I think as someone that has no experience with research, even that, statement that you just said, that you need the methodology and the application, can be applied to so many facets of life besides public health. That concludes our episode. I know I’ve learned a lot and I’m sure everyone’s learned a lot. Dr. Peek-Asa. Thank you, so much, for everything. And we truly, truly wish you the best of luck in California.

Cori Peek-Asa:

Well, thank you so much. Again, thank you for this opportunity. Iowa will always be in my heart, and I will always be eager to see anyone from the College who’s visiting San Diego.

Alexis Clark:

We here at the College of Public Health would like to thank Dr. Peek-Asa for everything that she’s accomplished so far, and good luck to everything she will in the future. Keep listening for well wishes from two students and Dean Parker, as we conclude Dr. Peek-Asa’s farewell episode.

Anna Proctor:

Hi there. This is Anna Proctor. I am a second-year Master’s student in the OEH Department, and I’ve had the honor of having Dr. Peek-Asa as a professor, as well as a mentor during weekly departmental meetings. She truly embodies the characteristics of a phenomenal professor. And I feel privileged to have had the opportunity to learn from her over the past year and a half. I’ve enjoyed taking classes from her, immensely, and I’m really sad to see her go. But she’s going to do amazing things in her new role. And I wish her and her family the best in the future.

Eliza Steere:

Hi, my name is Eliza Steere and I’m a fourth-year undergraduate to graduate Master of Public Health student in the Department of Community and Behavioral Health. I took public health policy and advocacy with Dr. Peek-Asa in the spring of 2021. I learned so much through this course because of how passionate Dr. Peek-Asa is about the work she does and encouraging students to learn more about their role in health policy. I will definitely miss her so much and can’t thank her enough for everything she has done for students within the College of Public Health.

Dean Parker:

Cori has made many extraordinarily scientific accomplishments as a public health researcher, and she’s just provided outstanding vision and leadership at the College and then also nationally. So we’re, really, really going to miss her. But we’re so excited for her, and I could not be more confident that she’s so suited to succeed in her new role.

Dean Parker:

But I think, if you think about specifically what she’s done for us in the remarkable service over the past 20 years, she’s inspired a generation of students. She’s mentored faculties and staff. She’s developed nationally renowned research programs, led innovative community engagement initiatives, and has served tirelessly to advance our college and our university, and also to contribute to the State of Iowa.

Dean Parker:

And I just want to share a few words that folks said about her on an electronic card.
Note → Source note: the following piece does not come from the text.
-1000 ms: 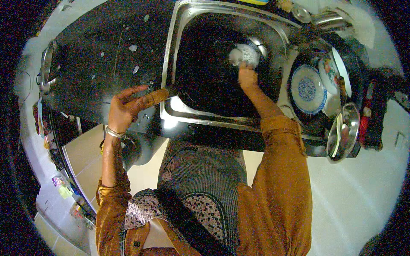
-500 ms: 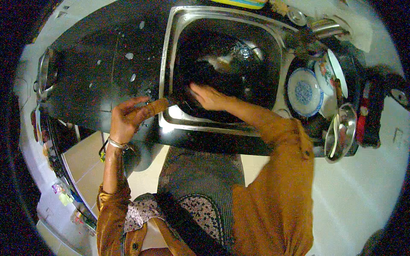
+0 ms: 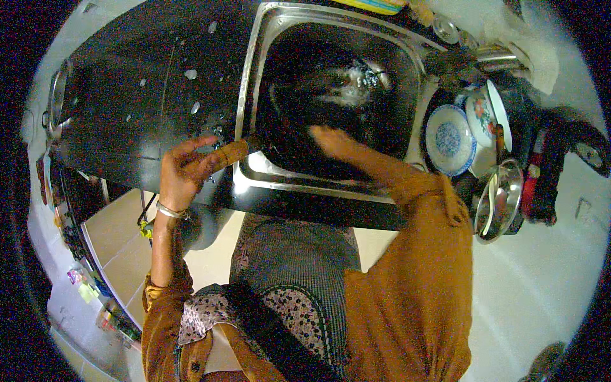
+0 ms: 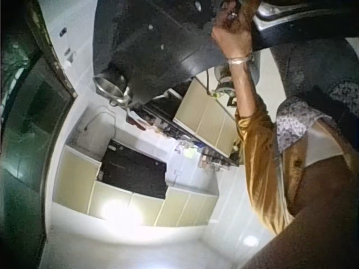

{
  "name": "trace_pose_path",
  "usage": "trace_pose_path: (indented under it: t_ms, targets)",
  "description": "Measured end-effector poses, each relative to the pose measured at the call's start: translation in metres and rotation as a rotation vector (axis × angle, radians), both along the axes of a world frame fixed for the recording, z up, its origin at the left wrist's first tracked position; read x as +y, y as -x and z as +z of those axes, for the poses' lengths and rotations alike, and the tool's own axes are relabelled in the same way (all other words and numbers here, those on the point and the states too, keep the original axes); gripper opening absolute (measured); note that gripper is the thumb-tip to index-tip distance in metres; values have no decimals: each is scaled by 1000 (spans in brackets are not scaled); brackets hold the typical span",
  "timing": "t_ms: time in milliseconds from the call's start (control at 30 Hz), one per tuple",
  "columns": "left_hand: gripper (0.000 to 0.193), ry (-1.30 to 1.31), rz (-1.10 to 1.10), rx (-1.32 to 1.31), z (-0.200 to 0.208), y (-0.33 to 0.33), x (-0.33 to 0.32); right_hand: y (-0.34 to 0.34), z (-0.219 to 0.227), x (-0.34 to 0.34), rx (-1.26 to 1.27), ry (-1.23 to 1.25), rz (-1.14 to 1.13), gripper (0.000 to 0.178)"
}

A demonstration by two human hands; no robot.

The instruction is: The person wipes a range hood with a tissue, then carries a wok and a spatula to the sink. They wash the spatula and the wok using a scrubber and water, rinsing both items thoroughly before placing them aside.

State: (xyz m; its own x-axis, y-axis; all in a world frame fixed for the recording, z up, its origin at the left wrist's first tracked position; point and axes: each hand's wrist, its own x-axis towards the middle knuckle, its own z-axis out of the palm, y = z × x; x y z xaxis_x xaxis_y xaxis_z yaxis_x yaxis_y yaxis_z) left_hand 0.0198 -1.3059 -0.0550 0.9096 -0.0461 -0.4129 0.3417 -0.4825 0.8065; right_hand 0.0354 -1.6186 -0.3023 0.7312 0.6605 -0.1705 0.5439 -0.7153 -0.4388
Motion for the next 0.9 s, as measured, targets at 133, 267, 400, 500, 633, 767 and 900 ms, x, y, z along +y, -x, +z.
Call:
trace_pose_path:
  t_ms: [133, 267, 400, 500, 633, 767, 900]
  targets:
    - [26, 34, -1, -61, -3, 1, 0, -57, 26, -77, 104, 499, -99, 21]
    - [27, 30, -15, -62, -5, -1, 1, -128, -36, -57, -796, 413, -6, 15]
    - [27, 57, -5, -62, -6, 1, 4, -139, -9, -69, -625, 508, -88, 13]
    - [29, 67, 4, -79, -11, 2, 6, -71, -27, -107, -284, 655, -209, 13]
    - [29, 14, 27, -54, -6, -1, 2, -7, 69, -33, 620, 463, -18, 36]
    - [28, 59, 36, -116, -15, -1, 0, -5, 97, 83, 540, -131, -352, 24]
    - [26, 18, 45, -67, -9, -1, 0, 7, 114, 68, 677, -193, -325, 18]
They wrote things such as that they would remember her leadership in research. They found her inspirational. She had amazing mentorship. She was just a fantastic advocate for the College of Public Health and for public health, in general, and that she really made a difference, not only for the College, but for the citizens of Iowa. So I just want to end and say that we are really sad to see her go. But we know that she’s going to continue to do really remarkable things. And we’re just so excited for her, for this wonderful new position. I know that she’ll be such a great addition to UC San Diego.